Problem to work on = Beginning with the first line below, please restate each line exactly, down to and including the line containing "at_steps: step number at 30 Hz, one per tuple".

Information provided =
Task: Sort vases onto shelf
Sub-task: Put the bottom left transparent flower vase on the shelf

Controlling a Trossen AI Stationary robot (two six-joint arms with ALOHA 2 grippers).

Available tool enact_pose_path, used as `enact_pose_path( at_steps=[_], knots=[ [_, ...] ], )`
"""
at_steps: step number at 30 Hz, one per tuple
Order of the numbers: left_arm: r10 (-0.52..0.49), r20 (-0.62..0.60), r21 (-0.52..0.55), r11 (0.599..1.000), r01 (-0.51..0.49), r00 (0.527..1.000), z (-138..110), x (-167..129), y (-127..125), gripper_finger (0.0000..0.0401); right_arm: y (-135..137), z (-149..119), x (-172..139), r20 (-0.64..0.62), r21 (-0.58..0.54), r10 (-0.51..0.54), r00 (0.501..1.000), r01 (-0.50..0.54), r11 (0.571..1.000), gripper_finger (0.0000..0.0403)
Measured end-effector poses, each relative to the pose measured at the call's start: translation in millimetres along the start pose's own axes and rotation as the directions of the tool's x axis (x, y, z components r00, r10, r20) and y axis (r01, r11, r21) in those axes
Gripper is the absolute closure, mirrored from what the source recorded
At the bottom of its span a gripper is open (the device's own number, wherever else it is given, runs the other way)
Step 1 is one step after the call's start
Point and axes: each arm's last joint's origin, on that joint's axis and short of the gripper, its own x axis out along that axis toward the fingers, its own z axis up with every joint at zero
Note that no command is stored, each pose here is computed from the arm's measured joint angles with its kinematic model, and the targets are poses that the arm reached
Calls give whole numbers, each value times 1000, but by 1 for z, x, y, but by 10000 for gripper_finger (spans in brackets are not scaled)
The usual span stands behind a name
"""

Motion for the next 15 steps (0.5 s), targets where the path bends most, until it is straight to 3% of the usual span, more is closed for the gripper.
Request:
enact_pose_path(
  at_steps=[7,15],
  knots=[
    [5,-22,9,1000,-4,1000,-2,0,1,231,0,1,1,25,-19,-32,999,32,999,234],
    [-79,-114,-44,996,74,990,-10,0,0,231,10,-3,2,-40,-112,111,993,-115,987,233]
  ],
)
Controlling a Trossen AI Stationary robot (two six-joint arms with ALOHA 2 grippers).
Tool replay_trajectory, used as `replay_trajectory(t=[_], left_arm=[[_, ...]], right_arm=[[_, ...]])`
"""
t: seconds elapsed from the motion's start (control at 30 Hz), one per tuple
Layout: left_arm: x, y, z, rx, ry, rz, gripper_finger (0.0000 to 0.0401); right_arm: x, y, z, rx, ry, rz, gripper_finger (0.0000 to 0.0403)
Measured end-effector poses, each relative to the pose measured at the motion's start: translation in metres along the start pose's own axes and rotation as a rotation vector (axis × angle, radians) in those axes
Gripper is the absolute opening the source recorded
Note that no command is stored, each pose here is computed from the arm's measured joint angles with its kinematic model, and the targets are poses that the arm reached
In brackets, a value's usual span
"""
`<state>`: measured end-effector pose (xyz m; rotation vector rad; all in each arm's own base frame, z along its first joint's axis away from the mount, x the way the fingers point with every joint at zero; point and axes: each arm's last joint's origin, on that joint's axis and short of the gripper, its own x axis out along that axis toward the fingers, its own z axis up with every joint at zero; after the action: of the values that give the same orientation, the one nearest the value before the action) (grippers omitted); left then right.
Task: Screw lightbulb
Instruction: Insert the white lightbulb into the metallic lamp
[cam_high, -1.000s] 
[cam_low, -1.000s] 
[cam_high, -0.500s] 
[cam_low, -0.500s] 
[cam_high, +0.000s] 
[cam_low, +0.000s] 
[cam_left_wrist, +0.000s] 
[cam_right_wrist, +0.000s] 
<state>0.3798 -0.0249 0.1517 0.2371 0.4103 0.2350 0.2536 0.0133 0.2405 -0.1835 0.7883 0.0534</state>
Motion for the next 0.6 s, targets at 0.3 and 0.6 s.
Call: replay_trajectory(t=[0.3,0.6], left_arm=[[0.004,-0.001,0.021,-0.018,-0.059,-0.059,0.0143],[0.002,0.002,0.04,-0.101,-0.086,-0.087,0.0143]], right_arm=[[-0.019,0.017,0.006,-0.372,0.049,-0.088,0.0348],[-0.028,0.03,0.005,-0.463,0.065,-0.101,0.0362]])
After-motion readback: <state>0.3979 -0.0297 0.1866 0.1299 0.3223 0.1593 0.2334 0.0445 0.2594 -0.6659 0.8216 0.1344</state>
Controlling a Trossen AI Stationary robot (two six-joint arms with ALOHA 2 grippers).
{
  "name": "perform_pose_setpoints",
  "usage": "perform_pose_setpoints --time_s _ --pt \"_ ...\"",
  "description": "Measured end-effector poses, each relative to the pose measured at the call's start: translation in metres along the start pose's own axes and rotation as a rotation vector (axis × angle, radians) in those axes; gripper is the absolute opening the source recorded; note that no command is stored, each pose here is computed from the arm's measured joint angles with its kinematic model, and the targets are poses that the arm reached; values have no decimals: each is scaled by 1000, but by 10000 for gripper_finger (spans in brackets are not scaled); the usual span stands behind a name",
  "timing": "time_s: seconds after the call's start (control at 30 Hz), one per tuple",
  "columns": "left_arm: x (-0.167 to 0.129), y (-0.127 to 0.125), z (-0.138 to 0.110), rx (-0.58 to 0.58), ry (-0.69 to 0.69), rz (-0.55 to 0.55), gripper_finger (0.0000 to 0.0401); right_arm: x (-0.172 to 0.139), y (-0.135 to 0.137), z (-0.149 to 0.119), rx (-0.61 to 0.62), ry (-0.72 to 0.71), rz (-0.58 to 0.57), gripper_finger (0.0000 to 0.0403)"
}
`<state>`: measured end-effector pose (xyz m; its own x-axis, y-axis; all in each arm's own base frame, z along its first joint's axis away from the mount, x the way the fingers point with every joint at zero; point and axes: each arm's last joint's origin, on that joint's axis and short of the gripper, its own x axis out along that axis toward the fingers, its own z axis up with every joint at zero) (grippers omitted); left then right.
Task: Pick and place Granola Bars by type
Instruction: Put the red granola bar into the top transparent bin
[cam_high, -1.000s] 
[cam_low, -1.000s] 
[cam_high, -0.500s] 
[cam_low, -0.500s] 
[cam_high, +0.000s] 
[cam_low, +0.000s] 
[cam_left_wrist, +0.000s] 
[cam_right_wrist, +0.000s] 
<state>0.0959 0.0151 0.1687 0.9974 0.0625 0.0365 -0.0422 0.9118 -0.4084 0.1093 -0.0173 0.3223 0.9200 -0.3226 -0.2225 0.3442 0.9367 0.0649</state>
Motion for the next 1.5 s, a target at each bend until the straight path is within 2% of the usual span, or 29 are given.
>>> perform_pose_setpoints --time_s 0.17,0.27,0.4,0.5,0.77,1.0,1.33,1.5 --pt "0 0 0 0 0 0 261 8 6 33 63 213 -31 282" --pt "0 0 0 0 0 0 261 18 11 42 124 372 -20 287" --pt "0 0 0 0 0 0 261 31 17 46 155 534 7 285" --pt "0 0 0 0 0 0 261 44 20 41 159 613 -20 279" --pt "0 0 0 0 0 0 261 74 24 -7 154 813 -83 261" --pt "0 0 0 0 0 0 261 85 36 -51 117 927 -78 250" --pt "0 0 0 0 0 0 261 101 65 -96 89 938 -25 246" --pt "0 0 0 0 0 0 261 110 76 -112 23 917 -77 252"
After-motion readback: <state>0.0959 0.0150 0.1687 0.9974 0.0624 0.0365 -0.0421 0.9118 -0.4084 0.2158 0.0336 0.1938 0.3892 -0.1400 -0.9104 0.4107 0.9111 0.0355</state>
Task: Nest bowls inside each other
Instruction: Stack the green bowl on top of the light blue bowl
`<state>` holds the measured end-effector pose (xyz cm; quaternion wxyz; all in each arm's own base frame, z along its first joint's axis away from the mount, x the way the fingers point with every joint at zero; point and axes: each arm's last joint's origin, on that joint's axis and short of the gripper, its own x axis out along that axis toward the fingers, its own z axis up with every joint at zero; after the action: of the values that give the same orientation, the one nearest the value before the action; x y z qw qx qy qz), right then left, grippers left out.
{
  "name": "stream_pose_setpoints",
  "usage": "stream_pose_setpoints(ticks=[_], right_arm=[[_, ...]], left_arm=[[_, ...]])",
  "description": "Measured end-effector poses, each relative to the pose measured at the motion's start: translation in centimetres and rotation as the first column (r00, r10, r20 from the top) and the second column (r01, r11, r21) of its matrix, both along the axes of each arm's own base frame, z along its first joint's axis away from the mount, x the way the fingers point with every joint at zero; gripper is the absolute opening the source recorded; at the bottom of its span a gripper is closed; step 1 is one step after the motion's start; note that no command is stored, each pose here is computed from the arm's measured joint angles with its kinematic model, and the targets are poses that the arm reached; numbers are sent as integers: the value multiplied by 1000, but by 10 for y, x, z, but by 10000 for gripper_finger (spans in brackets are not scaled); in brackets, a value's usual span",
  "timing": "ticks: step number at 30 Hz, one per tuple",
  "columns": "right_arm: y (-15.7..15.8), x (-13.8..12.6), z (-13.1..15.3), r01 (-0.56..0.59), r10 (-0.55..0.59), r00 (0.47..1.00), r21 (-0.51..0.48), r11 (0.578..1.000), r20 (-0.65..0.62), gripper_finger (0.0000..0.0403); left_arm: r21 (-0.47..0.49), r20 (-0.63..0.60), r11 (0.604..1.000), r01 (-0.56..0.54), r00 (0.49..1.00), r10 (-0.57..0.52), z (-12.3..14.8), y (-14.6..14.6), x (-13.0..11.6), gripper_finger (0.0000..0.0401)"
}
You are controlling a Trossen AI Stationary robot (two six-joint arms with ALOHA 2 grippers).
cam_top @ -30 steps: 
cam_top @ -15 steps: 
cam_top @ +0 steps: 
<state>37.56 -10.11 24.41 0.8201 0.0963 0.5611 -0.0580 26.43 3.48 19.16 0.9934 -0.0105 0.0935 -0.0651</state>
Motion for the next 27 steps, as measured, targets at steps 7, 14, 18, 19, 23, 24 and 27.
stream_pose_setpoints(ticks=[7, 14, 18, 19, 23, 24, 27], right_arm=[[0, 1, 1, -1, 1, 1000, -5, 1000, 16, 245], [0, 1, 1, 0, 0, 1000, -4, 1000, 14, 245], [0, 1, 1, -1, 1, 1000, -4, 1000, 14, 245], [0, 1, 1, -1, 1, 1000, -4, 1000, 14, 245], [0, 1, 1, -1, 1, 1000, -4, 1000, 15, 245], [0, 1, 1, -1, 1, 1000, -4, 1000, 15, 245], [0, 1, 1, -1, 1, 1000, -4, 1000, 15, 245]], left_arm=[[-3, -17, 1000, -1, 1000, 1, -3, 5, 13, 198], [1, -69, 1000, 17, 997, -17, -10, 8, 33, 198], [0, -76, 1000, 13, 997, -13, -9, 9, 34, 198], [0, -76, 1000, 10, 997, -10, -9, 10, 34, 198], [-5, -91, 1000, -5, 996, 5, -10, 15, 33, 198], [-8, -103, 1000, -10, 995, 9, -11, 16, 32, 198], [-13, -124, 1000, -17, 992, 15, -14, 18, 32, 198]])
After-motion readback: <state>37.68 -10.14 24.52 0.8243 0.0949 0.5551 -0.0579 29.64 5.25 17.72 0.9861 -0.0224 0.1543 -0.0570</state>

Answer box =
Task: Sort vases onto shelf
Sub-task: Put the bottom left transparent flower vase on the shelf

Controlling a Trossen AI Stationary robot (two six-joint arms with ALOHA 2 grippers).

Available tool enact_pose_path, used as `enact_pose_path( at_steps=[_], knots=[ [_, ...] ], )`
"""
at_steps: step number at 30 Hz, one per tuple

The exercise has now been completed.